## ASSIGNMENT
Your answer must contain each line of the listing in which "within" appears, copied in full.

[Start of Attachment]

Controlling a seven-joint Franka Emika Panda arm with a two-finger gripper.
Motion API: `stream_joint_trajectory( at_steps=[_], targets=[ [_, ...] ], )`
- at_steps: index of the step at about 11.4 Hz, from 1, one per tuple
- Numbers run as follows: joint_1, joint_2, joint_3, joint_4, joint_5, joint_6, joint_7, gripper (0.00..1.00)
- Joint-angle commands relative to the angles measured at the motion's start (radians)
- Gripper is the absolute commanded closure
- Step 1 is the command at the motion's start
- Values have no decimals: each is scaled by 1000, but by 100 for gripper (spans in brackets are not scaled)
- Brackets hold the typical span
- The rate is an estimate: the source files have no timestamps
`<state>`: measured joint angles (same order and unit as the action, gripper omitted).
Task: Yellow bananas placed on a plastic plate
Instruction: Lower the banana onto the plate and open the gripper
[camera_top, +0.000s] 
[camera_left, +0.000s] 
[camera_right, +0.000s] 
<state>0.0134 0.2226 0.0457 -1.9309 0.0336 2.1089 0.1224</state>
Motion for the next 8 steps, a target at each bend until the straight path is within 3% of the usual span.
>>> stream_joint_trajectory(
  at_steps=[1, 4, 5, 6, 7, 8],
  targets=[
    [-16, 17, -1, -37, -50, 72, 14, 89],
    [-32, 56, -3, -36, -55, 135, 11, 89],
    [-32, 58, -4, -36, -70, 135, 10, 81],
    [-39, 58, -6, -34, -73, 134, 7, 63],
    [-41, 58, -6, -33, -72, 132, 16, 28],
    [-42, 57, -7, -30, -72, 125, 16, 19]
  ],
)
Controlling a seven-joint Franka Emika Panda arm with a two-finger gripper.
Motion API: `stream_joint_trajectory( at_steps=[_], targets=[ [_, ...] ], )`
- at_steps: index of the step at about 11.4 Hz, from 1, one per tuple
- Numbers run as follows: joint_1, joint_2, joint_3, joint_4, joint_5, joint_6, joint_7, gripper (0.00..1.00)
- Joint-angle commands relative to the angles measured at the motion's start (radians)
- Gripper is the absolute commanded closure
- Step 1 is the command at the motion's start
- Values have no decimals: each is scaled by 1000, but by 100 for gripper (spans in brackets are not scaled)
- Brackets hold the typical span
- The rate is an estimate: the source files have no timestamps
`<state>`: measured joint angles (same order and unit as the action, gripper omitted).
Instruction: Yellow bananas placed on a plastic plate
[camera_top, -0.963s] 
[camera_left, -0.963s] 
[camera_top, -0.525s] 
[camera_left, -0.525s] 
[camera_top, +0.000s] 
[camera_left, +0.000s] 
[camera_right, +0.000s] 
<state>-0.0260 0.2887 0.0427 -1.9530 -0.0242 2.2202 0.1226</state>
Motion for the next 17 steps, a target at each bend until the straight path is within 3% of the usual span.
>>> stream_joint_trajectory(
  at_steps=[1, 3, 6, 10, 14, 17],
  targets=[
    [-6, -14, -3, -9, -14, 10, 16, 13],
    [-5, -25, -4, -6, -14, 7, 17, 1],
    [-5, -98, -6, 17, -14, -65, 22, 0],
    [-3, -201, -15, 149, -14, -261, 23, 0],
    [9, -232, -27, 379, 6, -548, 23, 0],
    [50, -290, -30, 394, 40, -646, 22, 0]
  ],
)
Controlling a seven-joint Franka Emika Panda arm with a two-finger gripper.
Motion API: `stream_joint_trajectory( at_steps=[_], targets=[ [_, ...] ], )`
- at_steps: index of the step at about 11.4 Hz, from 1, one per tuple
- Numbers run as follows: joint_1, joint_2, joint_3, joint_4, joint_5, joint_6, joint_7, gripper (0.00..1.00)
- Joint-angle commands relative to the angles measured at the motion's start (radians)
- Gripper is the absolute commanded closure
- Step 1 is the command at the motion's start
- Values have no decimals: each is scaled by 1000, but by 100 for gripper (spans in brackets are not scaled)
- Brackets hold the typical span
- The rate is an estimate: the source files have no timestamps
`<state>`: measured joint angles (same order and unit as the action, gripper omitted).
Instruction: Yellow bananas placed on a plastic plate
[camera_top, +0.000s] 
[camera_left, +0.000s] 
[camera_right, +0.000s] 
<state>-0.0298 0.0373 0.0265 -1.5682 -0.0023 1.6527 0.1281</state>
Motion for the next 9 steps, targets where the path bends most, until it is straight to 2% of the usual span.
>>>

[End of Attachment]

## TASK RESULT
Motion for the next 8 steps, a target at each bend until the straight path is within 3% of the usual span.
Motion for the next 17 steps, a target at each bend until the straight path is within 3% of the usual span.

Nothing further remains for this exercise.